Iwane: Sword of Serenity screened as part of the Toronto Japanese Film Festival 2019.
GLOSSARY [note: the film’s subtitles mention all of these with no explanation besides #2 to an extent)
- Chōshū: The most prominent domain alongside Satsuma during the late Tokugawa period that would eventually back the Imperial Court for the Meiji Restoration rather than serve as loyalists of the Shogunate.
- Sōnnō Jōi [“Revere the Emperor, Expel the Barbarians”]: nearly self-explanatory political movement (that could range in action from popular protests to organized attacks against foreigners) and its accompanying slogan and chants. Chōshū samurai embraced it very strongly.
- Shinsengumi: Elite shogun police force formed by Chōshū in Kyoto. They were skilled swordsmen from the samurai class that had quite wide authority and little oversight, leaving lower classes at the mercy and fortune of the individual policemen’s character. That perhaps accounts for the wildly varying degrees of sympathy in their depictions in film. See Kenji Misumi’s Shinsengumi Chronicles (1963, starring Raizo Ichikawa), Tadashi Sawashima’s Shinsengumi (1969, led by a heroic Toshiro Mifune), or Yōjirō Takita’s When the Last Sword is Drawn (2002).

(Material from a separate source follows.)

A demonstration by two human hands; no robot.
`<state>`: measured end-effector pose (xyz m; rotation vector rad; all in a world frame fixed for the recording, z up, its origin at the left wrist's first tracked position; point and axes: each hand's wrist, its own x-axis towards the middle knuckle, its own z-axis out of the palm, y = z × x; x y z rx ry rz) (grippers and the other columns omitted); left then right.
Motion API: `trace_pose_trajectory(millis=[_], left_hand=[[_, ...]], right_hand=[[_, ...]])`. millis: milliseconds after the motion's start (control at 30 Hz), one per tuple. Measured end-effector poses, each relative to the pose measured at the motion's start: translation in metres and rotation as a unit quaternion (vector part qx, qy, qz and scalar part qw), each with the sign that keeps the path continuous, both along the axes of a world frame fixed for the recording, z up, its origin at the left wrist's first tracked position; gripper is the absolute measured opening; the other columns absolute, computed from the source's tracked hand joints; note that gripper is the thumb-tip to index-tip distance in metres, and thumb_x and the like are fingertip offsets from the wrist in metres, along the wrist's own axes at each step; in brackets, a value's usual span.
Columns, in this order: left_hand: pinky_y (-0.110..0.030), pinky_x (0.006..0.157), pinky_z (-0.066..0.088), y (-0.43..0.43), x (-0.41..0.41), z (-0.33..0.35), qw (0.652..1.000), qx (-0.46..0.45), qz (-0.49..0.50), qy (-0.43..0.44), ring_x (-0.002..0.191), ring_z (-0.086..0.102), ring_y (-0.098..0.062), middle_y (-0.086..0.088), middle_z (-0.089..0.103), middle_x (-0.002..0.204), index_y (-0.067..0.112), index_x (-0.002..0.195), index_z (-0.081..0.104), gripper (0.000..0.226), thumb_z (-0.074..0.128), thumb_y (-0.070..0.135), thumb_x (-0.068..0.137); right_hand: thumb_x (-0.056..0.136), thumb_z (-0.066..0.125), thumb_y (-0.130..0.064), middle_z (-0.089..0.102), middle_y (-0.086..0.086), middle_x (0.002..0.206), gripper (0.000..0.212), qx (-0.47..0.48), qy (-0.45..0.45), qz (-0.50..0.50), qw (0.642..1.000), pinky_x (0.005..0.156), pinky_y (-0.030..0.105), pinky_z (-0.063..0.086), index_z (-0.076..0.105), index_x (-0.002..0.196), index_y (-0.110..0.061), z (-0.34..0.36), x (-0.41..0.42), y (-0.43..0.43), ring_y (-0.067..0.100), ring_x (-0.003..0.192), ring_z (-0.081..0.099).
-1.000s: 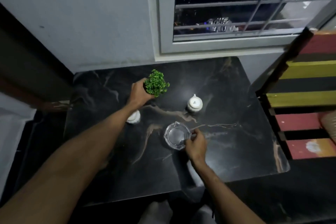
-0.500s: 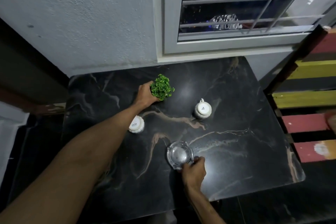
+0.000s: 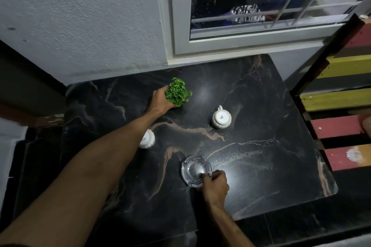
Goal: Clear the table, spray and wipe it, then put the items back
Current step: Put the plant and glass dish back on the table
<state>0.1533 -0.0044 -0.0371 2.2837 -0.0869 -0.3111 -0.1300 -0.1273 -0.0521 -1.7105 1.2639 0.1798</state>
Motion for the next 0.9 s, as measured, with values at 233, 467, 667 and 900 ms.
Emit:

- Izakaya: Casual, usually large Japanese establishments with traditional surroundings that function as bars, specialized restaurants and casual hangouts with attributes of all three, and at their most lively can have patrons or staff engaging in music, activities etc. Not only still popular today but increasingly prevalent internationally — but used to be more associated with the lower classes as in the movie.

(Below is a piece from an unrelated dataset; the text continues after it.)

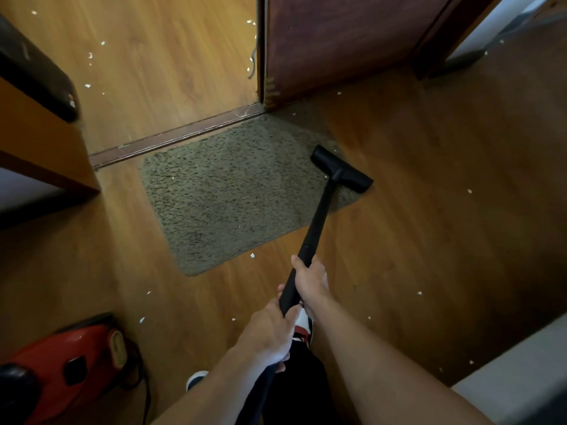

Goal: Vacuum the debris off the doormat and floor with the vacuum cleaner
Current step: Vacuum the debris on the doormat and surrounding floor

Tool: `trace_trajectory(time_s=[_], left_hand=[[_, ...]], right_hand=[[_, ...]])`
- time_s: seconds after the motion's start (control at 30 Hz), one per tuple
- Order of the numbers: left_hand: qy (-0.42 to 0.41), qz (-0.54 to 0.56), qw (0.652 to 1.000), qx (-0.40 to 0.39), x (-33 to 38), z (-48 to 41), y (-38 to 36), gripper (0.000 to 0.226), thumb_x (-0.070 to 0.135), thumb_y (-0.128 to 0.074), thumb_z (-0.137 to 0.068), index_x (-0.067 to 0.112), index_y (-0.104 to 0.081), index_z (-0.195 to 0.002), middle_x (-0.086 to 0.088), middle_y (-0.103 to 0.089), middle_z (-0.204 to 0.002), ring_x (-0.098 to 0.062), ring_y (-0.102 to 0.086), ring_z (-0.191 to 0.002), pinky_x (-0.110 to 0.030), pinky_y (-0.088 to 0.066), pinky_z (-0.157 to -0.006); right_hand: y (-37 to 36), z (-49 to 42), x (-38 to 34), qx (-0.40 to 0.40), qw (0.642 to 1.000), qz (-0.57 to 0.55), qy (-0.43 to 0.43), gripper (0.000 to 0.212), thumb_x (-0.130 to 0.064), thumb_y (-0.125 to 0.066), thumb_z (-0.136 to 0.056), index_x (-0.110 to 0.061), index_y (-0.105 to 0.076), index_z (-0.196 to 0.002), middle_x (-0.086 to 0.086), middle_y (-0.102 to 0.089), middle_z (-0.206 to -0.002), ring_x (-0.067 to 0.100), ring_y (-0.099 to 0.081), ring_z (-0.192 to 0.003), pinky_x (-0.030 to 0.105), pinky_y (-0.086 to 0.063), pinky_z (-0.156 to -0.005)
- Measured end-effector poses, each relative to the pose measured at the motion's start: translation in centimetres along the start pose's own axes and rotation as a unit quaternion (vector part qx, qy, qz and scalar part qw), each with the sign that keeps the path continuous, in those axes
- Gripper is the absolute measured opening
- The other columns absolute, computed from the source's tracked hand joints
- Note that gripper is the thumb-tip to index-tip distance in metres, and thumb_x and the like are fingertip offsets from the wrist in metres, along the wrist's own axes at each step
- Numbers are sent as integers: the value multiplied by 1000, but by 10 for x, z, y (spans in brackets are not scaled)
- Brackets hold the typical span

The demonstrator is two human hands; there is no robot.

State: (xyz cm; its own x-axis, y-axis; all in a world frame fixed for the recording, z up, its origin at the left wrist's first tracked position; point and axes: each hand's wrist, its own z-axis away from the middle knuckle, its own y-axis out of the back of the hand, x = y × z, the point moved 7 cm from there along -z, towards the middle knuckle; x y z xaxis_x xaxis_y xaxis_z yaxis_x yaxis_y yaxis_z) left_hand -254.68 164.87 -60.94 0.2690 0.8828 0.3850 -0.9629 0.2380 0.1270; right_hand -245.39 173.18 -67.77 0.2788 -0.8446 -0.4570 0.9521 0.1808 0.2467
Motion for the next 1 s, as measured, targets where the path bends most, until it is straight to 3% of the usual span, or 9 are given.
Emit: trace_trajectory(time_s=[0.13, 0.23, 0.3, 0.5, 0.63, 0.83, 1.0], left_hand=[[1, -11, 1000, -13, -30, 17, 14, 47, 51, -43, -99, 17, -44, -131, -7, -62, -68, -13, -56, -41, -26, -45, -41], [-4, -36, 999, -21, -53, 32, 26, 48, 57, -41, -97, 18, -50, -123, -3, -64, -74, -16, -62, -53, -33, -53, -57], [0, -43, 999, -17, -62, 37, 34, 47, 56, -41, -97, 18, -51, -123, -3, -64, -78, -17, -63, -58, -34, -53, -62], [13, -49, 999, 6, -45, 31, 38, 45, 53, -40, -99, 21, -46, -129, -5, -64, -81, -15, -61, -51, -25, -49, -49], [23, -38, 999, 12, -30, 20, 30, 47, 51, -41, -99, 20, -42, -135, -9, -64, -79, -13, -57, -39, -24, -45, -38], [18, -46, 999, 13, -1, 4, 32, 44, 49, -42, -100, 19, -44, -131, -10, -63, -78, -14, -57, -42, -26, -47, -40], [20, -60, 998, 17, 20, -4, 42, 43, 51, -42, -99, 18, -47, -126, -8, -63, -79, -15, -58, -45, -27, -48, -45]], right_hand=[[-21, 26, 19, -8, 1000, -9, -17, 31, -38, -55, -102, -22, -42, -125, 17, -71, -103, 28, -76, -65, 49, -65, -71], [-42, 48, 32, -30, 999, -20, -28, 33, -35, -54, -104, -23, -41, -131, 16, -68, -106, 24, -74, -58, 44, -65, -66], [-53, 54, 38, -37, 998, -31, -27, 37, -36, -55, -103, -23, -40, -135, 15, -67, -107, 27, -75, -61, 51, -65, -70], [-46, 45, 23, -23, 998, -44, -24, 40, -35, -55, -104, -18, -43, -138, 15, -69, -100, 24, -74, -56, 43, -65, -61], [-35, 30, 13, -16, 998, -51, -29, 36, -34, -56, -104, -18, -46, -134, 14, -69, -93, 26, -75, -60, 51, -65, -67], [-27, 2, -6, -3, 999, -39, -14, 44, -38, -55, -102, -19, -44, -140, 17, -71, -100, 27, -76, -63, 55, -64, -74], [-23, -7, -27, -8, 998, -64, -18, 42, -35, -55, -103, -17, -44, -139, 22, -70, -107, 27, -75, -58, 50, -65, -68]])
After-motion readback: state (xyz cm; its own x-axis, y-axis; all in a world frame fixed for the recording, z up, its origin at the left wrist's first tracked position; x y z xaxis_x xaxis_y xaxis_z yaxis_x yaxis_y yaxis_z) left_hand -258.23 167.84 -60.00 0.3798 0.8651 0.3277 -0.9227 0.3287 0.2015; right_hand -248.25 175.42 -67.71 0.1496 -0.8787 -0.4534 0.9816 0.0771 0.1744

- Eejanaika: Popular cultural peasant movement at the very end of the Tokugawa Era. Outwardly spiritual but also openly hedonistic and implicitly subversive (basically “giving up” confidence in the Shogunate to maintain order and on life in general besides pleasure-seeking), its unique nature had a remarkable influence on Japanese pop culture for something that only lasted about a year. See Shohei Imamura’s film of the same title (misspelt as Eijanaika on its sort-of-English title) or Kihachi Okamoto’s Red Lion starring Toshiro Mifune, though both films are far more satirical than historical.